* Work to complete *
Nothing but the lines from the first line of the records through the line with "(289, 439): 29" should be output, exactly as written and free of pictures.

__________________________________________________

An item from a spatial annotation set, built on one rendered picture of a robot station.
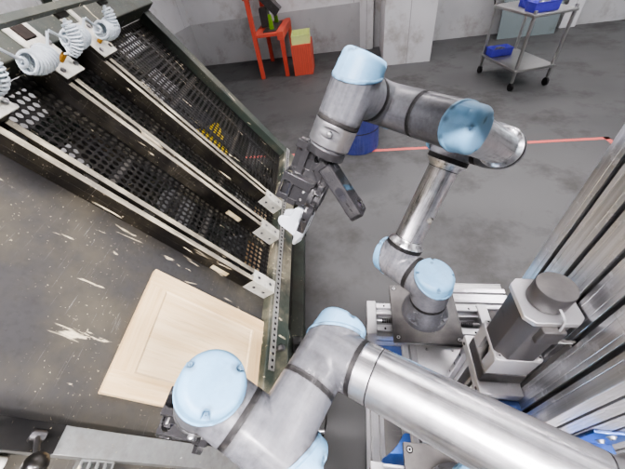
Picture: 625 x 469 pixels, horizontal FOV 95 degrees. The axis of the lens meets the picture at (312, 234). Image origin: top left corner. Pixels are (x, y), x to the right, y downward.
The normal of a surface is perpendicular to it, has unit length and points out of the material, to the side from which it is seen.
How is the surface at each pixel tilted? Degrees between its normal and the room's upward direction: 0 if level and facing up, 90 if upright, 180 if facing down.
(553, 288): 0
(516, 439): 8
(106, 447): 57
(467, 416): 7
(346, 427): 0
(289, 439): 29
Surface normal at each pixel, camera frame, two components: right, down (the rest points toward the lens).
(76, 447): 0.77, -0.46
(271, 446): 0.24, -0.48
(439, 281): -0.04, -0.62
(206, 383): 0.36, -0.61

__________________________________________________

* The completed task *
An item from a spatial annotation set, built on one rendered picture of a robot station.
Picture: 625 x 469 pixels, horizontal FOV 95 degrees. The axis of the lens meets the picture at (312, 234). Image origin: top left corner. Pixels are (x, y), x to the right, y downward.
The normal of a surface is perpendicular to it, has unit length and points out of the material, to the side from which it is seen.
How is the surface at each pixel tilted? Degrees between its normal and the room's upward direction: 0 if level and facing up, 90 if upright, 180 if facing down.
(553, 288): 0
(516, 439): 8
(106, 447): 57
(467, 416): 7
(346, 427): 0
(289, 439): 29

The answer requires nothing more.